## TASK TO CARRY OUT
Below are some records. Say how many of their lines include the string "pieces", giving only the number.

▼

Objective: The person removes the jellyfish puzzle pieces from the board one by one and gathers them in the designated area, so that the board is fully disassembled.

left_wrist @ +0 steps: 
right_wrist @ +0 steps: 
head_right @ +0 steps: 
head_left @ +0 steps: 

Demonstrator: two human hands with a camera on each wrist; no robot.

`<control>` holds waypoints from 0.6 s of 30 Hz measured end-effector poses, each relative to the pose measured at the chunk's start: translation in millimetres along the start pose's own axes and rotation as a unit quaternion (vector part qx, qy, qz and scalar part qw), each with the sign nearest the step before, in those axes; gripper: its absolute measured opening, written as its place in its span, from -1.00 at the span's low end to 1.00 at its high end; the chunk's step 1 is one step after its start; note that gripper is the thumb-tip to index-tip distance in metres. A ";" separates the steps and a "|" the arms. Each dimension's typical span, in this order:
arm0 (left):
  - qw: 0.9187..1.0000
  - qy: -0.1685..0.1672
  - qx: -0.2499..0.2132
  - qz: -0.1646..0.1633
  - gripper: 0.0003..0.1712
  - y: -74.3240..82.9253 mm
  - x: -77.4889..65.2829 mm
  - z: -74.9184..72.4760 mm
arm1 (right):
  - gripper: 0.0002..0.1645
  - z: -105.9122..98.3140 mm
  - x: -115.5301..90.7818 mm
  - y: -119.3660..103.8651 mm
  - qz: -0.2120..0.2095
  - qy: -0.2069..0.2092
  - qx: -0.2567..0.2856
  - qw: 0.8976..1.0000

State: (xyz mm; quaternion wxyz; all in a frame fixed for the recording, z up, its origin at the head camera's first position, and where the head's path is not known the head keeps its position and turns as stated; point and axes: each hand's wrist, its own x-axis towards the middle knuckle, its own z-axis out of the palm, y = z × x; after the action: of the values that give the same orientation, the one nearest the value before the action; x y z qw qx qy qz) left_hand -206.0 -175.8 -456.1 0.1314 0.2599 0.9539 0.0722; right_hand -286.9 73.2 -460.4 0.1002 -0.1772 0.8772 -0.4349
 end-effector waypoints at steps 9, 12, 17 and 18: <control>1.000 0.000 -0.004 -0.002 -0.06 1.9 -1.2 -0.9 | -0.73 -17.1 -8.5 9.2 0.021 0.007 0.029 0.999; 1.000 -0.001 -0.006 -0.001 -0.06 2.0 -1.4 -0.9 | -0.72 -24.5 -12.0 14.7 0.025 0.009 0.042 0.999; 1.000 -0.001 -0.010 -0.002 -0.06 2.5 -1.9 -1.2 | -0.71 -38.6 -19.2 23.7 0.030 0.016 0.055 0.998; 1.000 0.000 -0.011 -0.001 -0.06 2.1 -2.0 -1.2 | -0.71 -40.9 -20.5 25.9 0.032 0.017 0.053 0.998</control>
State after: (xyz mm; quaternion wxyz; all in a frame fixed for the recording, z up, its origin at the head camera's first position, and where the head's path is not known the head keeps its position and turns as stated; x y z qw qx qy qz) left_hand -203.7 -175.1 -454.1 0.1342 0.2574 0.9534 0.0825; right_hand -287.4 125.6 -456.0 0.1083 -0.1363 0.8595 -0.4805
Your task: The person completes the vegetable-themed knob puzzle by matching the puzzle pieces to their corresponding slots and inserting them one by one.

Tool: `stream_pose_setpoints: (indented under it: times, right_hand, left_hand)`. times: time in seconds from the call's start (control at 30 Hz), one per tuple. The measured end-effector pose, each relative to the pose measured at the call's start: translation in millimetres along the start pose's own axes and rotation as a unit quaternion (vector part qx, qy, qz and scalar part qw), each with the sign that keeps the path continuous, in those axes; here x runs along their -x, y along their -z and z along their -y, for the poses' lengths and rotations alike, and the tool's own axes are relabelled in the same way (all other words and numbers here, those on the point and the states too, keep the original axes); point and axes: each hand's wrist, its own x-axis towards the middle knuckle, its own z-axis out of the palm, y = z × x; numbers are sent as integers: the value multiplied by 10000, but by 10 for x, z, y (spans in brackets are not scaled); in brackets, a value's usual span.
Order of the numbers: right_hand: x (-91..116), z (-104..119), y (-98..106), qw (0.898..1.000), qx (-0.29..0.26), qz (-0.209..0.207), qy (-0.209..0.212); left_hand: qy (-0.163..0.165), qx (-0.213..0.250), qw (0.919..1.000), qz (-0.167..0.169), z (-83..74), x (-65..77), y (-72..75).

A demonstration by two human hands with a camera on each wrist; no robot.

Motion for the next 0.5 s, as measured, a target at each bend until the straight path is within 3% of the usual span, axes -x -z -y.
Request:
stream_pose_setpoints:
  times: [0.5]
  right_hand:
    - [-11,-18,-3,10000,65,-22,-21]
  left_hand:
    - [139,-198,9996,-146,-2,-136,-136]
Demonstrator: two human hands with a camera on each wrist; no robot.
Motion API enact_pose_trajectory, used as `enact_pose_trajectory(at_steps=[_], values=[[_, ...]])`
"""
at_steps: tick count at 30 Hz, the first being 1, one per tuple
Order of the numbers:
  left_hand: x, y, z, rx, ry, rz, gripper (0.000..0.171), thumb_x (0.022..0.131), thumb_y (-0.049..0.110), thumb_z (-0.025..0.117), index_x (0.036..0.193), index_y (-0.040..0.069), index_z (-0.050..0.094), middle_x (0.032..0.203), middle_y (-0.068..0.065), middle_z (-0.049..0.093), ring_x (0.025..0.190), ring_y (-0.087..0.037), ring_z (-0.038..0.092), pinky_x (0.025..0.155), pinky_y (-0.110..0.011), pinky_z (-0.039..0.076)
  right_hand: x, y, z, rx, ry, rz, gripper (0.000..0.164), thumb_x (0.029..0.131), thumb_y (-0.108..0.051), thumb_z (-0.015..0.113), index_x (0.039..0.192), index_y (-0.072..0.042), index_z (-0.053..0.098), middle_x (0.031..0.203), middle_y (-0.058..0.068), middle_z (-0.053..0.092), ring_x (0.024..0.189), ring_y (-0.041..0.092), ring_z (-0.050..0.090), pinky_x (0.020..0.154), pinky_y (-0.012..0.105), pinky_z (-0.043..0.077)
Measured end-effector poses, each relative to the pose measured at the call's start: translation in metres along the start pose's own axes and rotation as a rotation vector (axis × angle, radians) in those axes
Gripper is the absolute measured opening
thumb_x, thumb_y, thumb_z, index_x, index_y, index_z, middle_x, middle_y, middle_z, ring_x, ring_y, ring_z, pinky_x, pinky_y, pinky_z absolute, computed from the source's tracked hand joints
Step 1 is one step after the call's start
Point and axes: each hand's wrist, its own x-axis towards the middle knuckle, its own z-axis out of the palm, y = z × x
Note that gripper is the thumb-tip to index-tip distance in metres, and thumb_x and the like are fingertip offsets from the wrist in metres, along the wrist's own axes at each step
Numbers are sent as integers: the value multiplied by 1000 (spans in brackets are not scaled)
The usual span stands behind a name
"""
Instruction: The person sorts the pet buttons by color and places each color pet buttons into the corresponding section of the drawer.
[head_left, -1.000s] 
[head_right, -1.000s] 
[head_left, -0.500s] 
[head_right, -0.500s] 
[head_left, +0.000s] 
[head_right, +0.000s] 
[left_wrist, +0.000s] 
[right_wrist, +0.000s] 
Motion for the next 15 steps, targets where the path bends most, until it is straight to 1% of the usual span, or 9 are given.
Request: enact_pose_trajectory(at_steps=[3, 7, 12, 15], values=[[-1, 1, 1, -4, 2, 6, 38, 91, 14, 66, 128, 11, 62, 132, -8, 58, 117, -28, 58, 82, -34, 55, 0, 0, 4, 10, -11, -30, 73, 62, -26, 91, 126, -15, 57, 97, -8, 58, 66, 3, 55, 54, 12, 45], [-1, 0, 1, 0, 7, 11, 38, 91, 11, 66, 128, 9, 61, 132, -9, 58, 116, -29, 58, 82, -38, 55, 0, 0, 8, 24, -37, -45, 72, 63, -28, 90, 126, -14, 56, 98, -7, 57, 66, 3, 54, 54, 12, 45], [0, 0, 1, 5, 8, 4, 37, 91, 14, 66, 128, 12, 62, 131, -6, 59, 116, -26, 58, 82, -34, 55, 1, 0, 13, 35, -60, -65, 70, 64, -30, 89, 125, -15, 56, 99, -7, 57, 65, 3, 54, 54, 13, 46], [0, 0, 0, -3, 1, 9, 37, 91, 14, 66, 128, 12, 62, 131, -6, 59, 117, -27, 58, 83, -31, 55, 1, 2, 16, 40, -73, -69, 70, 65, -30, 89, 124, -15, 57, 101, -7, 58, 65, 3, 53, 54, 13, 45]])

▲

## RESPONSE TO THE TASK
2